**Task instructions**
Transcribe the full listing exactly, and drop every picture.

**Given data**
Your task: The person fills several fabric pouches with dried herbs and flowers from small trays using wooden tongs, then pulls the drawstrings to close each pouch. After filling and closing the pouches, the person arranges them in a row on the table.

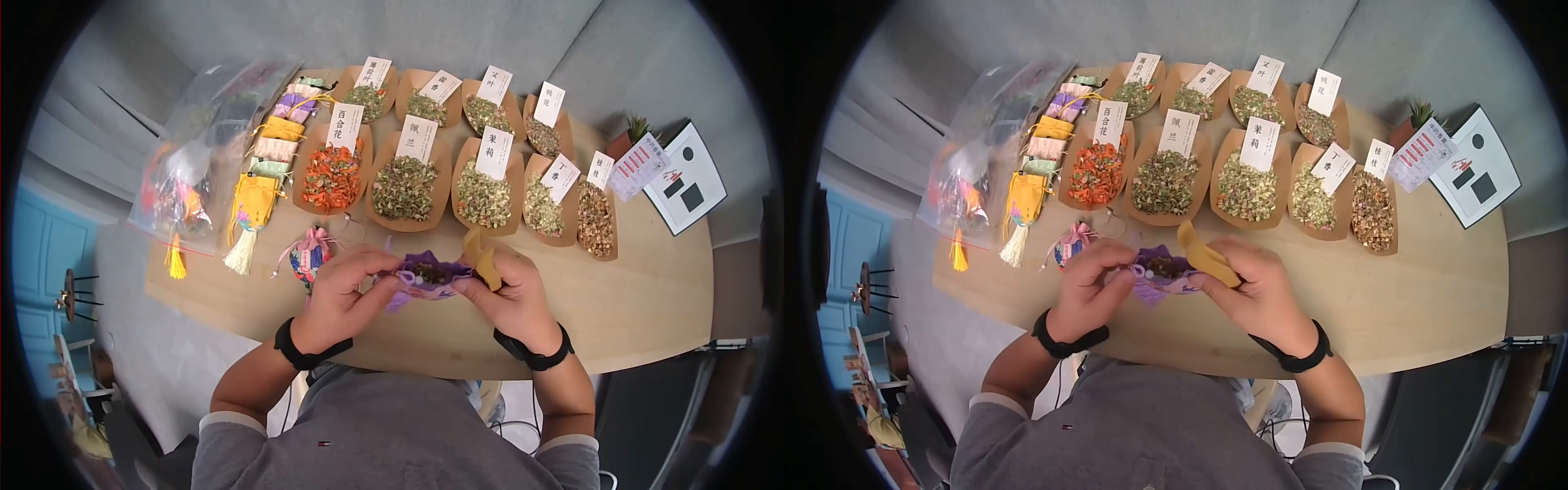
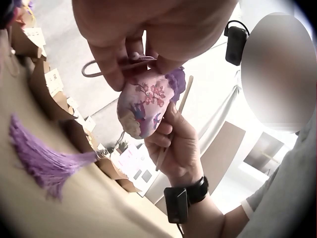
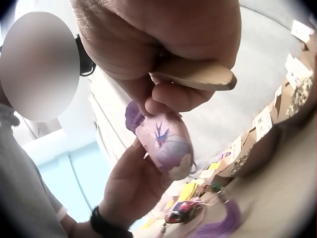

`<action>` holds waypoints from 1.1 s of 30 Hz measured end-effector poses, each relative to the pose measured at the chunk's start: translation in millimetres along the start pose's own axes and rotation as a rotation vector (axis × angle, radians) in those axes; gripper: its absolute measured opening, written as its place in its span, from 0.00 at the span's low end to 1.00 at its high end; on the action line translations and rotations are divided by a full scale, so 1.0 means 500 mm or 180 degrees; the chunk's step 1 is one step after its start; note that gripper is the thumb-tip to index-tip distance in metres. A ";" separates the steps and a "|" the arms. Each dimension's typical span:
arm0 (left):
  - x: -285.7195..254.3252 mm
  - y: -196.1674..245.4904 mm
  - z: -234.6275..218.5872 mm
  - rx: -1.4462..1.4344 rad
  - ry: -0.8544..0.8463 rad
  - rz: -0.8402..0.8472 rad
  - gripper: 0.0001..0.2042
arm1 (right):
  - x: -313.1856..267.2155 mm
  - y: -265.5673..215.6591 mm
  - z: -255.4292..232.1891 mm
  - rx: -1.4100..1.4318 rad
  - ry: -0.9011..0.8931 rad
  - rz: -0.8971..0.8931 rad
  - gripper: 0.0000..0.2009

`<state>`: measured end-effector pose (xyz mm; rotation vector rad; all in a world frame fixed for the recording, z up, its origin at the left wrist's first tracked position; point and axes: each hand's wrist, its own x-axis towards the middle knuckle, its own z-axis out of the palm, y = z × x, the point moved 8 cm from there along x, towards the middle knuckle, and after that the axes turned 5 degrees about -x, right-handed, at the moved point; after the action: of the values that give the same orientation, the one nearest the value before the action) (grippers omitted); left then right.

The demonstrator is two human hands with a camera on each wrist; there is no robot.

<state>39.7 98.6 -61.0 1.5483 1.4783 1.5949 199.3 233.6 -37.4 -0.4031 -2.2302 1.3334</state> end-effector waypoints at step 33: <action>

**Exercise answer**
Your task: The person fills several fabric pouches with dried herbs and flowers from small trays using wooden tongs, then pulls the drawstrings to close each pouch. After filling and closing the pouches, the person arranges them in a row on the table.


`<action>` holds waypoints from 1.1 s of 30 Hz measured end-effector poses, each relative to the pose measured at the chunk's start: translation in millimetres along the start pose's own axes and rotation as a rotation vector (axis × angle, radians) in those axes; gripper: its absolute measured opening, written as its place in its span, from 0.00 at the span's low end to 1.00 at its high end; on the action line translations and rotations are divided by a full scale, so 1.0 means 500 mm or 180 degrees; the chunk's step 1 is one step after its start; note that gripper is the thumb-tip to index-tip distance in metres. A ";" separates the steps and a "|" the arms. Each dimension's typical span:
arm0 (left):
  - x: -285.7195..254.3252 mm
  - y: -196.1674..245.4904 mm
  - z: -234.6275..218.5872 mm
  - rx: -1.4462..1.4344 rad
  - ry: -0.8544..0.8463 rad
  - rz: -0.8402..0.8472 rad
  - gripper: 0.0001..0.2042
arm1 (right):
  - x: -313.1856..267.2155 mm
  - y: -265.5673..215.6591 mm
  - z: -255.4292..232.1891 mm
  - rx: -1.4100..1.4318 rad
  - ry: -0.9011..0.8931 rad
  - rz: -0.8971..0.8931 rad
  - gripper: 0.0000..0.2009

`<state>`: measured end-effector pose (xyz mm; rotation vector rad; all in a world frame fixed for the recording, z up, its origin at the left wrist's first tracked position; point and axes: each hand's wrist, its own x-axis towards the middle knuckle, its own z-axis out of the palm, y = z × x, the point moved 8 cm from there along x, towards the middle knuckle, and after that the axes turned 5 degrees about -x, right-handed, at the moved point; after the action: of the values that give the same orientation, the one nearest the value before the action) (grippers omitted); left then right.

The demonstrator is two human hands with a camera on each wrist; there is no robot.

<state>39.7 98.6 -61.0 1.5483 1.4783 1.5949 199.3 233.6 -37.4 -0.4031 -2.2302 1.3334</state> end-effector waypoints at step 33: <action>

No further answer will be given.